Some suppliers are in the midst of a red-hot love affair with their MSPs. And it’s been great all the way around. Why is the courtship such a happy one?
These suppliers know how to talk to their MSP. Don’t get me wrong. The MSP calls the shots. There is very little wiggle room for negotiation. Staffing suppliers may not be able to negotiate in the strict sense of the term, but what they can do is get their point of view across. Here are six tips from experts who see the MSP as the client they have to please.
1. Do your due diligence. In this case it is important for staffing suppliers to understand both the MSP as well as the customer. Know who your clients are and how they work. Don’t argue on standard contract clauses where you know the MSP is going to come back and say: “It’s what the customer has asked for so take it or leave it.” To put up a fight leaves you and the MSP in an awkward position. They can’t give you concessions that they don’t have any control over. And some customers have certain requirements that are non-negotiable, like MSP fees, which could be anywhere from 1.5 percent to 2 percent of program spend under management.
2. Study before signing.
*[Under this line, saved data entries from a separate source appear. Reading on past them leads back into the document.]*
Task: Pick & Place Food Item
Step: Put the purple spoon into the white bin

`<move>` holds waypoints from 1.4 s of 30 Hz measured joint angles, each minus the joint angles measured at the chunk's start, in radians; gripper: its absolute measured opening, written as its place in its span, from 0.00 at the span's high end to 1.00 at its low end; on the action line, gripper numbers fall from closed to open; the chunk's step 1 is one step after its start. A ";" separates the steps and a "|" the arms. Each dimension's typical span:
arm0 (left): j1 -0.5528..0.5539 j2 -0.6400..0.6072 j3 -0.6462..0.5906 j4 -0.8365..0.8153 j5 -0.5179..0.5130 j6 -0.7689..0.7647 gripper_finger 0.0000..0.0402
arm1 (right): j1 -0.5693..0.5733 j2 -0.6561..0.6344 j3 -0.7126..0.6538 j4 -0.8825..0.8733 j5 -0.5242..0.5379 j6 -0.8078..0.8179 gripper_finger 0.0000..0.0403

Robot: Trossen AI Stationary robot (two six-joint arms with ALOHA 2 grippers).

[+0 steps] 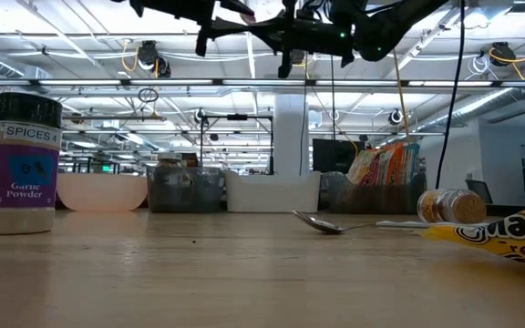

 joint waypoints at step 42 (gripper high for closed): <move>0.057 -0.014 0.001 0.095 0.022 -0.003 0.62 | 0.089 -0.080 -0.002 -0.175 -0.006 -0.115 1.00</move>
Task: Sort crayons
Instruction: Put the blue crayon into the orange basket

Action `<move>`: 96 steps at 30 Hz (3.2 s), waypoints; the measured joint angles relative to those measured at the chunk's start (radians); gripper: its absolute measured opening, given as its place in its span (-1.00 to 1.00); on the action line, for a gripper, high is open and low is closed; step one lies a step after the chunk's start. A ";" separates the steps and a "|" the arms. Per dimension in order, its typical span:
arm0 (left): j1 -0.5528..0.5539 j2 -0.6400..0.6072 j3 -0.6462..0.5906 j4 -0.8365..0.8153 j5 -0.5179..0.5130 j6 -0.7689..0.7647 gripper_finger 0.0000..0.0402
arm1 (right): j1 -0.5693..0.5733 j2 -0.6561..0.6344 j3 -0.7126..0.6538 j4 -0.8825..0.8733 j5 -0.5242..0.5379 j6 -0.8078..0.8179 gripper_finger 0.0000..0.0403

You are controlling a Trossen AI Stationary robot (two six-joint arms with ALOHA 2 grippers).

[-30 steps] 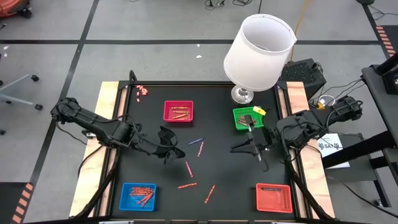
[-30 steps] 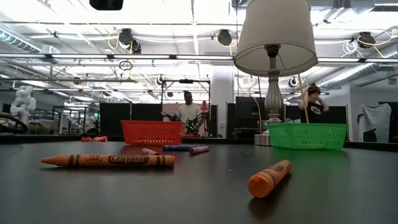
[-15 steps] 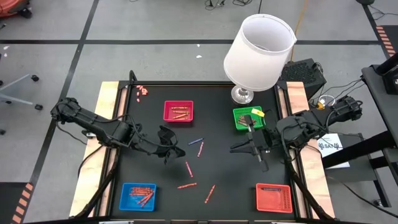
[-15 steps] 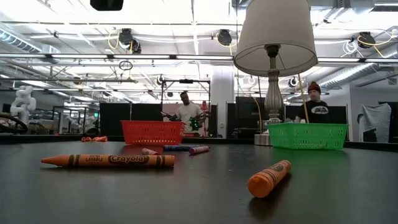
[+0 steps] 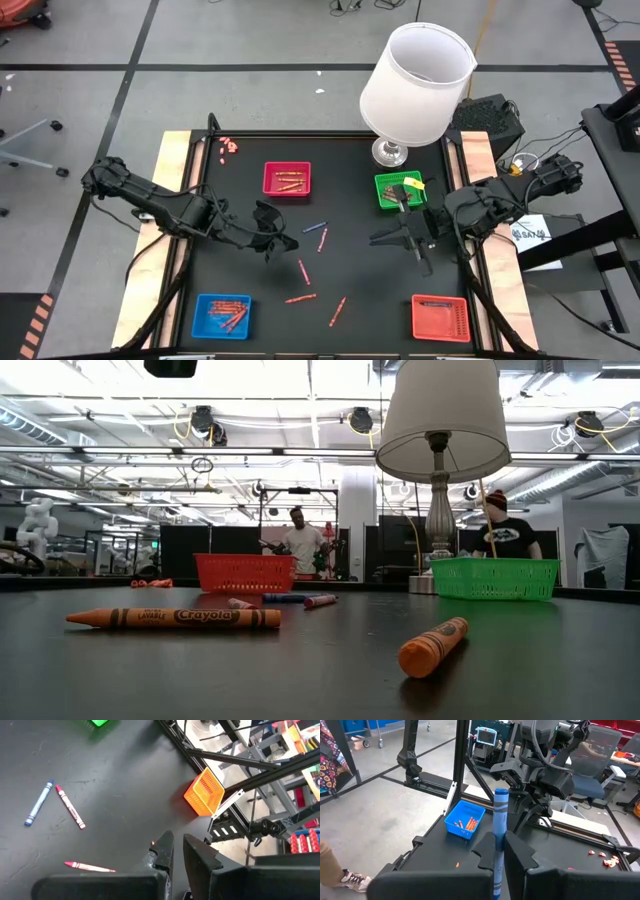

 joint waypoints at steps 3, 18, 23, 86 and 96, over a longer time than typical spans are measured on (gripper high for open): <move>0.000 0.000 0.000 0.000 0.000 -0.020 -0.79 | 0.000 -0.001 0.000 0.000 0.000 0.000 -0.98; 0.000 0.000 0.000 -0.001 0.000 -0.019 -0.79 | 0.000 -0.002 0.000 0.000 -0.001 0.336 -0.98; 0.000 0.000 0.000 -0.002 0.000 -0.011 -0.79 | 0.000 -0.002 0.000 0.000 -0.001 0.506 -0.98; -0.002 0.000 0.000 -0.009 0.001 -0.010 -0.79 | 0.525 0.131 -0.213 -0.573 -0.141 1.270 -0.98; -0.002 0.000 0.000 -0.011 0.001 -0.010 -0.79 | 0.624 0.292 -0.222 -0.518 -0.158 1.304 -0.97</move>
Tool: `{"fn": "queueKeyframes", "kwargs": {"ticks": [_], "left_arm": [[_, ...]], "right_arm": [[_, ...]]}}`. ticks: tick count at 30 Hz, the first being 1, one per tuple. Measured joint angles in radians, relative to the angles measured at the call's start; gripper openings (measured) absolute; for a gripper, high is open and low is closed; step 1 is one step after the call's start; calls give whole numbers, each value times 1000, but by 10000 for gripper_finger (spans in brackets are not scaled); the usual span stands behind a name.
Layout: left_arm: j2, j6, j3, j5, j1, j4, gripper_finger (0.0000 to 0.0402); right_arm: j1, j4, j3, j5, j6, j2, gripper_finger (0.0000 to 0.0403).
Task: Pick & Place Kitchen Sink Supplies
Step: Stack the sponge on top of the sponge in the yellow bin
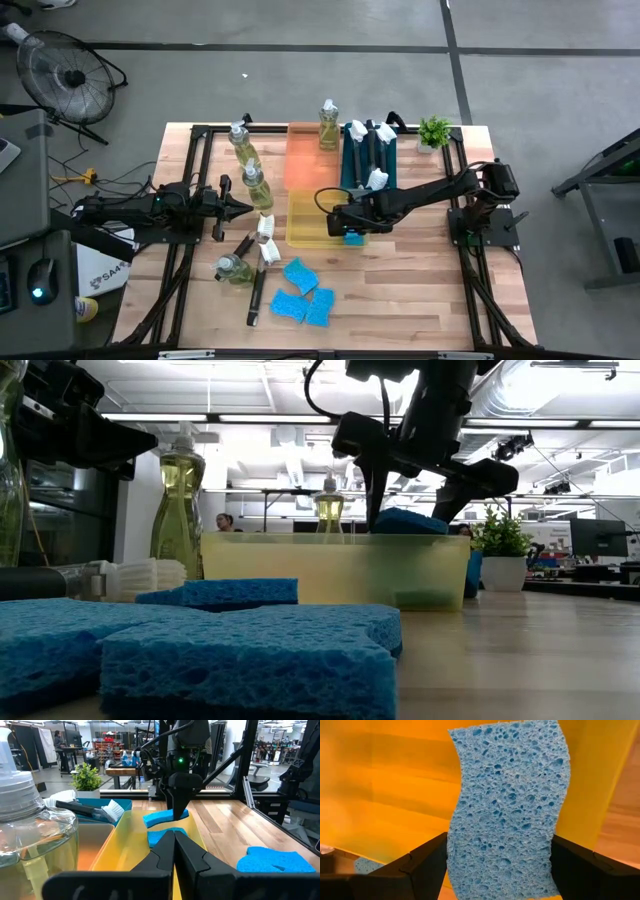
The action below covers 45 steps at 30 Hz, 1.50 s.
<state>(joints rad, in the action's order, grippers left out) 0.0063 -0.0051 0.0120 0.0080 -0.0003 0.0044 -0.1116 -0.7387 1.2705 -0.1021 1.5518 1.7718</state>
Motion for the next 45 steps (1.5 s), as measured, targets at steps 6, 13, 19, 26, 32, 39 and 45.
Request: {"fn": "queueKeyframes", "kwargs": {"ticks": [6, 13, 19, 26, 32, 39, 45], "left_arm": [[0, 0, 0, 0, 0, 0, 1], [0, 0, 0, 0, 0, 0, 1], [0, 0, 0, 0, 0, 0, 1], [0, 0, 0, 0, 0, 0, 1], [0, 0, 0, 0, 0, 0, 1], [0, 0, 0, 0, 0, 0, 1], [0, 0, 0, 0, 0, 0, 1]], "right_arm": [[0, 30, 0, -36, -47, 0, 301], [0, 60, 0, -34, -97, 0, 301], [0, 60, 0, -29, -147, 0, 322], [0, 60, 0, -12, -164, 0, 366], [-7, 81, 1, 17, -199, -34, 368], [-56, 87, 81, 23, -400, -41, 368], [-103, 87, 140, 22, -651, -42, 368]]}}
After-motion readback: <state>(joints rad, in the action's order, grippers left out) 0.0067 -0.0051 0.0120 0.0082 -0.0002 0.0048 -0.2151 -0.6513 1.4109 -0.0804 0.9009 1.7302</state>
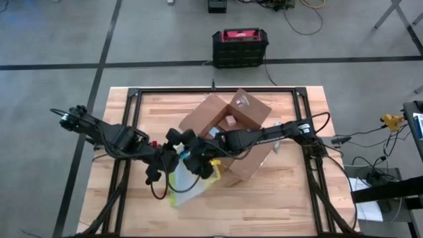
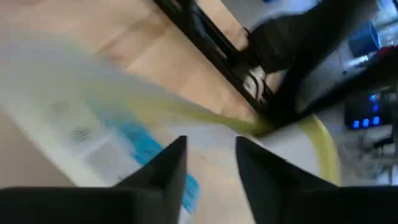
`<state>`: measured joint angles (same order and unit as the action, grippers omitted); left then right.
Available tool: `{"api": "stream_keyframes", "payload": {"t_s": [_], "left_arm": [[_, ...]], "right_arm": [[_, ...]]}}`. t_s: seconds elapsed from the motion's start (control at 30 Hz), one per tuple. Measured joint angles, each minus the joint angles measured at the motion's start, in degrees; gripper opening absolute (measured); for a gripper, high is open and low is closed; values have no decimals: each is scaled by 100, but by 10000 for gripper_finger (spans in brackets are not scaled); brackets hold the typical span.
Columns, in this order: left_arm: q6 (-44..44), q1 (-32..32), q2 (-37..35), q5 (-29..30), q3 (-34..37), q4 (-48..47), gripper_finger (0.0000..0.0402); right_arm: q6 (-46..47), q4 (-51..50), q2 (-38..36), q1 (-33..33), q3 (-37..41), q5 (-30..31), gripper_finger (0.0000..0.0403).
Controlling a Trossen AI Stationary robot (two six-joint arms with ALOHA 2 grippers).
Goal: Unpack boxes
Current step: Put the black charger adapter into the transparent zip lock bag
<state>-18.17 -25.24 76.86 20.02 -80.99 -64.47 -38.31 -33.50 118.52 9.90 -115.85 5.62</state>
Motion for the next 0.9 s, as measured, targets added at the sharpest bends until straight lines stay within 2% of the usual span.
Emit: {"api": "stream_keyframes", "payload": {"t_s": [0.1,0.2,0.4,0.53,0.67,0.9], "left_arm": [[77,-34,-23,20,16,39,0],[293,-45,-74,12,119,33,0],[734,-48,-186,24,567,50,0],[737,-83,-205,96,787,182,0],[683,-93,-208,180,817,345,0],[716,-93,-208,196,818,406,0]], "right_arm": [[121,-203,-135,1,-7,-115,195],[402,-706,-367,17,-7,-126,209],[1679,-2127,-971,-420,52,-156,208],[1786,-3025,-1077,-863,502,-198,207],[1374,-2730,-1076,-1316,1278,-819,212],[155,-1301,-952,-1830,2482,-856,220]]}}
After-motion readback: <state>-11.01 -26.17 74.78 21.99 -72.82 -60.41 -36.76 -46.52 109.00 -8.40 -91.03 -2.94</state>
That said, don’t hurry and sign on the dotted line just because you are eager to seal the deal. Contracts still should be scrutinized before signing, especially for clauses that can put your company at risk, such as overbroad indemnification agreements. Often, customers don’t realize what they are asking for -- they really don’t want to see you bankrupt -- but if these clauses are pointed out by the MSP, they will rethink the clause. Of course, you need to have a dialogue and bring up these points in a methodical manner with the MSP first.
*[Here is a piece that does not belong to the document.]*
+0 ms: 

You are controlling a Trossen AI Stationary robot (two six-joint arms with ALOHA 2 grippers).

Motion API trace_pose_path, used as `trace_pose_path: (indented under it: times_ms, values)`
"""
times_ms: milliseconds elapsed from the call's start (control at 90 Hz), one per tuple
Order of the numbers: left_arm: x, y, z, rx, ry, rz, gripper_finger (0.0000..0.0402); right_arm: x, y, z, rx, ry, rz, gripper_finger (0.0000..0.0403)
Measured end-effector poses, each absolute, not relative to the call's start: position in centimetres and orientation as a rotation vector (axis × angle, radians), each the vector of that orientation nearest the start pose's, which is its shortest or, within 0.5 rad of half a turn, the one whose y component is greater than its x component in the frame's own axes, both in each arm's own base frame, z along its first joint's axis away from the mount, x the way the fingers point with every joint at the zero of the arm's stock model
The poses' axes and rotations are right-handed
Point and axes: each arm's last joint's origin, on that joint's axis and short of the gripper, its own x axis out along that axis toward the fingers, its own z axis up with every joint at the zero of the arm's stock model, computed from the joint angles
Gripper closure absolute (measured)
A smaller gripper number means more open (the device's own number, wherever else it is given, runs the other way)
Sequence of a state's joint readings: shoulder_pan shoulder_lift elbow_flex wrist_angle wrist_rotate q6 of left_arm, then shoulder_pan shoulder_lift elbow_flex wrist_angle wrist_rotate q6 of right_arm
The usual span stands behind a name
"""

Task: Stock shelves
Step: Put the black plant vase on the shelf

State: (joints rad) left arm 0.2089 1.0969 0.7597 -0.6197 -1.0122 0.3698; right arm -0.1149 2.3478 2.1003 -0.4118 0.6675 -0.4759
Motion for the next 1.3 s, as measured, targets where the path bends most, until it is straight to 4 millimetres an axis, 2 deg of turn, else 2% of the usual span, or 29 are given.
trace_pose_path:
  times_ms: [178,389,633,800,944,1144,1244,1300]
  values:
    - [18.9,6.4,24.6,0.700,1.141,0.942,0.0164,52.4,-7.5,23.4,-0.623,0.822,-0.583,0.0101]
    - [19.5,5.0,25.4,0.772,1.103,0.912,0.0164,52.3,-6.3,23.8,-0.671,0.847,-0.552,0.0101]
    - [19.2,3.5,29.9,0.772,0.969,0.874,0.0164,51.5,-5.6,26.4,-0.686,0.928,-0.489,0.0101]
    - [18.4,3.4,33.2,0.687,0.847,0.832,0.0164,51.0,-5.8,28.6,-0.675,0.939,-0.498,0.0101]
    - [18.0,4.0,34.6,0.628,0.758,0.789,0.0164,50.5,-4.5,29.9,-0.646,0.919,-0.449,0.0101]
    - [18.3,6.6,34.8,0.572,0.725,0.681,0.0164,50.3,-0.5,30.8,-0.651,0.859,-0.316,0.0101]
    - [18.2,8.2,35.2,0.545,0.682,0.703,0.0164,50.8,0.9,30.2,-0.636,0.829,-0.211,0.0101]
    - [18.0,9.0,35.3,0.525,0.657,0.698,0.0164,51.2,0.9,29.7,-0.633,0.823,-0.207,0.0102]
3. Get market intelligence. Keep on top of contingent workforce management trends. “Talk to your peers, other MSPs, customers that you work with and industry analysts,” says Ben Thakur, CEO of eTeam Inc., a staffing firm that works with different MSPs. If a customer or MSP is asking for something novel, an analyst could confirm whether this is the start of a trend.
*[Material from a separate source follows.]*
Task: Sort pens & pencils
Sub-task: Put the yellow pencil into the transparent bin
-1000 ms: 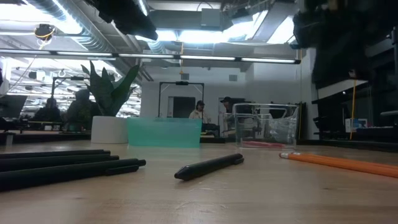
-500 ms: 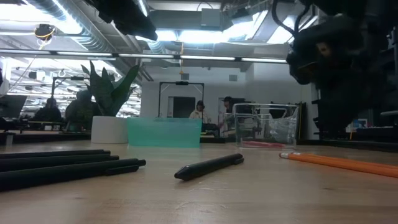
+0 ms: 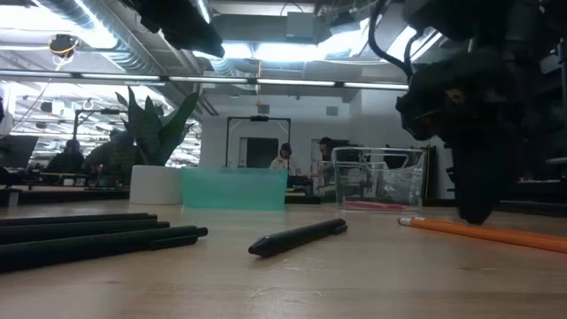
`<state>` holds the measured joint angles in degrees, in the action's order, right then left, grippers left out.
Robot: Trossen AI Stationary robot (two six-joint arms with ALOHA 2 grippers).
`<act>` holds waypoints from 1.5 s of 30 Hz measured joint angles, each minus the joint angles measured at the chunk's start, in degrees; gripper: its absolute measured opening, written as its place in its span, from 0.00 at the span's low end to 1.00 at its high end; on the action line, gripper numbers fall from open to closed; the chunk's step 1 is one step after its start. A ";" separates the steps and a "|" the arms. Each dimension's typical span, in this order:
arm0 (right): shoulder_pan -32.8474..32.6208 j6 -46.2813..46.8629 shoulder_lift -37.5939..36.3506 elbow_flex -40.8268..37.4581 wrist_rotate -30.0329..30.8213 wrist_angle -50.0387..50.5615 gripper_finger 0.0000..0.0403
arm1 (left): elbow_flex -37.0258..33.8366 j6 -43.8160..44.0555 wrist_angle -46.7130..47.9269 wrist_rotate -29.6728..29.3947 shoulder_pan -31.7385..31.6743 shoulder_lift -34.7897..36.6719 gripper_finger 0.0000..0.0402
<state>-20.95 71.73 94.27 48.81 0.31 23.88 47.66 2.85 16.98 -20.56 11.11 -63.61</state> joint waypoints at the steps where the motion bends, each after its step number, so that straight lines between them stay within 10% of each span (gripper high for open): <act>1: 0.04 -0.37 -0.05 0.71 0.42 1.05 0.17 | 0.00 0.01 0.01 0.00 0.00 0.00 0.49; 45: 4.32 1.30 5.33 3.61 1.15 18.91 0.17 | 0.00 -0.02 0.10 0.02 0.00 0.00 0.49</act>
<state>-16.63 73.03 99.59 52.42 1.46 42.80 47.66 2.83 17.08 -20.53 11.11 -63.61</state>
Let’s take this scenario: a biotech customer is asking for $20 million insurance requirements as opposed to $5 million. “Maybe this is the beginning of where the industry is heading and it may be worthwhile to make the investment upfront,” says Thakur.
4. Benchmark the competition. It’s vital to know what the market rates are for the labor categories that your firm specializes in. Suppliers should be able to sit down with the MSP and explain that theirs is a competitive rate card that helps bring in quality talent. Lowering rates could not just affect your business but could turn off quality talent leaving the MSP and customer with a mediocre pool of candidates.
5. Be transparent. Raja Narayana, who works with a number of MSPs as vice president of Aditi Staffing, advocates being open with numbers and disclosing one’s overhead, margins and revenue. He likes to involve the end user as well as the MSP. “If they are asking for volume discounts that are going to eat into your numbers, bring it up,” he claims. “Ask them, ‘How this is lucrative for me? If you’re going to [shave] another 2 percent, give me something you can commit to [read: more business] so that I can have more of a share in your savings,” he says. MSPs do understand that they succeed when the staffing suppliers does.
6. Ongoing education. At the end of the day, for the customer to run a successful program, they rely on the MSP, which in turn relies on the pool of suppliers servicing the account. No party can be happy at the other’s expense. It is the staffing supplier’s responsibility to keep the MSP informed and up to date on the competitive landscape. Clarifying your staffing firm’s expectations on an ongoing basis also helps the MSP understand and set the stage appropriately.